# Absolute Basics of Regex

In [16]:
import re

#### re.match - check the begining of a string matches a pattern

In [17]:
result = re.match(r'hello', 'hello world') 
print(result) 

<re.Match object; span=(0, 5), match='hello'>


#### re.search - Searches the entire string for the first location where the pattern matches

In [25]:
result = re.search(r'world', 'hello world')
print(result)

<re.Match object; span=(6, 11), match='world'>


#### re.findall() Purpose: Finds all occurrences of the pattern in the string.

In [19]:
result = re.findall(r'\d+', 'abc123def456ghi789')
print(result)  # Outputs: ['123', '456', '789']

['123', '456', '789']


#### re.split() Purpose: Splits the string by occurrences of the pattern.

In [20]:
result = re.split(r'\s+', 'this is a test')
print(result)  # Outputs: ['this', 'is', 'a', 'test']

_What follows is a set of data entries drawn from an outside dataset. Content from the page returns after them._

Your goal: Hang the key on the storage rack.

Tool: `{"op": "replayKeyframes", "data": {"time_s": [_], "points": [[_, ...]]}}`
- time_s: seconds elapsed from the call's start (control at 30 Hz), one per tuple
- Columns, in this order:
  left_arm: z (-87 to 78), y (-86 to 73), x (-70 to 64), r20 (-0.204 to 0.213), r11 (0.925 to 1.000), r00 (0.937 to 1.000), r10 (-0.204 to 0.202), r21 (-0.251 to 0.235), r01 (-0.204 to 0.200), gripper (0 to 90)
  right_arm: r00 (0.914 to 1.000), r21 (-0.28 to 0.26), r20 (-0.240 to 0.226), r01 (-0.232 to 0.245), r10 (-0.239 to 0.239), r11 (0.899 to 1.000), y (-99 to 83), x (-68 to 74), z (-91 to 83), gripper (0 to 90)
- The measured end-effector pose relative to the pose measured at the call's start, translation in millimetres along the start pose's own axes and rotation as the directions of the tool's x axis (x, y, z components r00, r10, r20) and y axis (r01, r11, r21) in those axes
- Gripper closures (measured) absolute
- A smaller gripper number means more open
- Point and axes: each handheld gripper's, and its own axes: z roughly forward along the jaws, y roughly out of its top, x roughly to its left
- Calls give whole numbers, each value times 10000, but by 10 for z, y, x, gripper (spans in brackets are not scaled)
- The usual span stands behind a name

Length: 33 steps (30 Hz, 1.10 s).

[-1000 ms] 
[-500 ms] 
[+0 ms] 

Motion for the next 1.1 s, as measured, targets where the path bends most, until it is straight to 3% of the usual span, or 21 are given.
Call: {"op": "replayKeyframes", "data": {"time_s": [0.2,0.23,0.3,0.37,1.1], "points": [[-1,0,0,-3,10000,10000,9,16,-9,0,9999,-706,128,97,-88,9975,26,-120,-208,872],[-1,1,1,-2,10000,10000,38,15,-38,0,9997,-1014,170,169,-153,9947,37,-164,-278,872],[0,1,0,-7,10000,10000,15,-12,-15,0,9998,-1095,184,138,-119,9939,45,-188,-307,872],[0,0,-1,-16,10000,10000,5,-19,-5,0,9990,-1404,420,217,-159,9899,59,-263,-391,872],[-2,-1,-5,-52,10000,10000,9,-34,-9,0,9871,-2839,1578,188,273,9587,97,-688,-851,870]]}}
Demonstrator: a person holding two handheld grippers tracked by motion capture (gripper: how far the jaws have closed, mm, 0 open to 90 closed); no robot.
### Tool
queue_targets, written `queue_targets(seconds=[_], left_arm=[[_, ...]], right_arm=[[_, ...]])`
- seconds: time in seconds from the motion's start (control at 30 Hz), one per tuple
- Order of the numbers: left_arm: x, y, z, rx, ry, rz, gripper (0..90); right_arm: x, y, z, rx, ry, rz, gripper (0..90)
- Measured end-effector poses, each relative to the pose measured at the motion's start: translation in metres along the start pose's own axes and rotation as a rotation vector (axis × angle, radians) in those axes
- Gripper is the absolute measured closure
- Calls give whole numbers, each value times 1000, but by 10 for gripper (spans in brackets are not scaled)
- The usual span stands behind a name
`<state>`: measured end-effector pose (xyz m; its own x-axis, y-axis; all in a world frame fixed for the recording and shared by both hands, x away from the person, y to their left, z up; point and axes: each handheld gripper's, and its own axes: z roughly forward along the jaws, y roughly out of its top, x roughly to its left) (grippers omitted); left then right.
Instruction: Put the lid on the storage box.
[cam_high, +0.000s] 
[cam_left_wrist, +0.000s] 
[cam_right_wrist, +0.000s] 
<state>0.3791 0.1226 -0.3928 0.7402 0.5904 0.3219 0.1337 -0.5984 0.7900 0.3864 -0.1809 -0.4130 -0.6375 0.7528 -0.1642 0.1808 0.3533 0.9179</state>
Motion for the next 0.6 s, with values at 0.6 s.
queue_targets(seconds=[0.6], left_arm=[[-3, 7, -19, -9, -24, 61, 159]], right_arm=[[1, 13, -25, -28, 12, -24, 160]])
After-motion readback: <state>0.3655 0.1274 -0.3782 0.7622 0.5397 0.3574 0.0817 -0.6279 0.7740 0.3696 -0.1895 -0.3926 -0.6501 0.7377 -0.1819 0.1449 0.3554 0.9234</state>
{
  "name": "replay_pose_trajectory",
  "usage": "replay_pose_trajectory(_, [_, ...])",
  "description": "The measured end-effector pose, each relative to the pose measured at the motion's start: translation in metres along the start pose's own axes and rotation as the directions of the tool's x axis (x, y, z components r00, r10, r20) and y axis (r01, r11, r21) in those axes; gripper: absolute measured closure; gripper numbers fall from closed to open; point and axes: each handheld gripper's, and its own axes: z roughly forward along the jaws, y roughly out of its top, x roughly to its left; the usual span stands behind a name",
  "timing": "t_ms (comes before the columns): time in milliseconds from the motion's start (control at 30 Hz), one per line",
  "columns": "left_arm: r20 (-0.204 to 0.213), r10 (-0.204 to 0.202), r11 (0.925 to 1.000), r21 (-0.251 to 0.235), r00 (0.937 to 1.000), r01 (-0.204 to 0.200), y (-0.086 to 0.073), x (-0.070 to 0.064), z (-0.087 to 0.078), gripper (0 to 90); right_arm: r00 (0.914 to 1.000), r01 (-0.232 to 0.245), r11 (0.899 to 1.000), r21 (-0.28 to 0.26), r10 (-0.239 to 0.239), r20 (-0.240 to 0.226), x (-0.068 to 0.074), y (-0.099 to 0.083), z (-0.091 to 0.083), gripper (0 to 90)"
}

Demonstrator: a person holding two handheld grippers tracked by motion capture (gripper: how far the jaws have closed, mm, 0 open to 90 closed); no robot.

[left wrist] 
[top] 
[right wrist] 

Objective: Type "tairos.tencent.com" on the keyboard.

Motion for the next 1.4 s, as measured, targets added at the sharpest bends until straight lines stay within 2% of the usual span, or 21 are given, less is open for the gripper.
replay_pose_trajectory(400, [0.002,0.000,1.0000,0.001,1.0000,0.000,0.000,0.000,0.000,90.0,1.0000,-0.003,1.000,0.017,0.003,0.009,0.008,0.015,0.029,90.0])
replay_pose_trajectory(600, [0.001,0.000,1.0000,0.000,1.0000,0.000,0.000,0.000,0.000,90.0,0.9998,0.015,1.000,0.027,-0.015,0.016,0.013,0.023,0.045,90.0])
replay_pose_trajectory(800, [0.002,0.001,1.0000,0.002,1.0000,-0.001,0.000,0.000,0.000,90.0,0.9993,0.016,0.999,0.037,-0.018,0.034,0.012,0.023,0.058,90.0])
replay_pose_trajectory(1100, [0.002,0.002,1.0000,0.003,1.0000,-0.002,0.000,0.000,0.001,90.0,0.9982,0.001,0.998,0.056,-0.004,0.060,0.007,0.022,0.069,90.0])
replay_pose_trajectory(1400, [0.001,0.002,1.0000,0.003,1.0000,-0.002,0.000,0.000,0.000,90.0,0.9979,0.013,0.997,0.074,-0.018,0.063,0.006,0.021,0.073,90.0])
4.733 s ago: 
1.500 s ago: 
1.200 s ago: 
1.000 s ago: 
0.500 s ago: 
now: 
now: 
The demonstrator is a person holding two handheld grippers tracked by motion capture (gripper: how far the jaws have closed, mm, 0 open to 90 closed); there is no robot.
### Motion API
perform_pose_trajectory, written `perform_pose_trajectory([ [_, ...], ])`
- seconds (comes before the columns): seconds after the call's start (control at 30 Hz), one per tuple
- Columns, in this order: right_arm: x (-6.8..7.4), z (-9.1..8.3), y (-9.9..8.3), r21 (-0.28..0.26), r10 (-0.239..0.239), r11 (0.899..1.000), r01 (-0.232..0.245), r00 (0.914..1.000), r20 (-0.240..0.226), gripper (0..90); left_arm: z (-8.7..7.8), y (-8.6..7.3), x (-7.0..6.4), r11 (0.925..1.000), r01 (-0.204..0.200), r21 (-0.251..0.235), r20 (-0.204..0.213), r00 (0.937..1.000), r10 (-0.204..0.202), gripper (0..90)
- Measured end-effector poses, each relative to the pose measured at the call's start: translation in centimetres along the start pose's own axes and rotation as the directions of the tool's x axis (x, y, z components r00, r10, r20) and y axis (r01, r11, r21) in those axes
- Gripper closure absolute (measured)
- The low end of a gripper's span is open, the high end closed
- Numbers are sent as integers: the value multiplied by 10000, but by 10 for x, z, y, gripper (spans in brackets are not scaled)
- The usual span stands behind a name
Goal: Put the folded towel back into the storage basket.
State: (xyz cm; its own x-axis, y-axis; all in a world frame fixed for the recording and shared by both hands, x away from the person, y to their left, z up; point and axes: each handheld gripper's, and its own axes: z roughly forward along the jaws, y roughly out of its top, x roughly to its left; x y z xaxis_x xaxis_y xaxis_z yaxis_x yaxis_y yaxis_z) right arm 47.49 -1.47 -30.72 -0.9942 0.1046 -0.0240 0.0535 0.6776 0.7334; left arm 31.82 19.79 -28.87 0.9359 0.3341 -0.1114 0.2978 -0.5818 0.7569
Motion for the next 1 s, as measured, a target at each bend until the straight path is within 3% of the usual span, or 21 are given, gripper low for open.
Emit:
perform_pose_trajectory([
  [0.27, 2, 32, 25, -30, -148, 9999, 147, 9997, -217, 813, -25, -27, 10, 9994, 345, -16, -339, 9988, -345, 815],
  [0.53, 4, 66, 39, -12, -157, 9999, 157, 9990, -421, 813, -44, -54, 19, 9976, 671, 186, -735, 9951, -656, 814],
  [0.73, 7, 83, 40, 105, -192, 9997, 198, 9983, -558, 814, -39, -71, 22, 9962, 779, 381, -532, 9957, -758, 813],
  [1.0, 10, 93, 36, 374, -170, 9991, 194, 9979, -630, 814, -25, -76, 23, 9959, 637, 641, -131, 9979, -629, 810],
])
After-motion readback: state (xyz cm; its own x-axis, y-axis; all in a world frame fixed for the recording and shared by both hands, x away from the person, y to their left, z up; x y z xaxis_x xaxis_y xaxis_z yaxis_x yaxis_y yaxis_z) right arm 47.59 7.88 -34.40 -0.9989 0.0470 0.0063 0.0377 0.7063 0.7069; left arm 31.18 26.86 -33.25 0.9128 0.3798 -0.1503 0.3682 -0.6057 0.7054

['this', 'is', 'a', 'test']


#### re.sub() Purpose: Replaces occurrences of the pattern with a replacement string

In [21]:
result = re.sub(r'\d+', '#', 'abc123def456ghi789')
print(result)  # Outputs: 'abc#def#ghi#'

abc#def#ghi#


##### re.compile() : Compiling a pattern once and reusing it can be faster for operations that require multiple uses of the same pattern.

In [29]:
pattern = re.compile(r'\d+') # menas any digit

In [24]:
##### .: Any character except a newline.
##### ^: Start of the string.
##### $: End of the string.
##### *: 0 or more repetitions.
##### +: 1 or more repetitions.
##### ?: 0 or 1 repetition.
##### {n}: Exactly n repetitions.
##### {n,}: n or more repetitions.
##### {n,m}: Between n and m repetitions.
##### []: Matches any one of the characters inside the brackets.
##### \d: Any digit.
##### \D: Any non-digit.
##### \s: Any whitespace.
##### \S: Any non-whitespace.
##### \w: Any word character (alphanumeric and underscore).
##### \W: Any non-word character.

#### When a match is found using re.match() or re.search(), a match object is returned. This object has several useful methods and attributes:

In [28]:
# print(match.group())  # Outputs: 'world'
# print(match.start())  # Outputs: 6
# print(match.end())    # Outputs: 11
# print(match.span())

# Splitting the Text

#### The split() method of string objects is really meant for very simple cases, and does not allow for multiple delimiters or account for possible whitespace around the delim‐ iters.

In [4]:
text = 'asdf fjdk; afed, fjek,asdf, foo'

In [6]:
re.split(r'[;,\s]\s*', text)

['asdf', 'fjdk', 'afed', 'fjek', 'asdf', 'foo']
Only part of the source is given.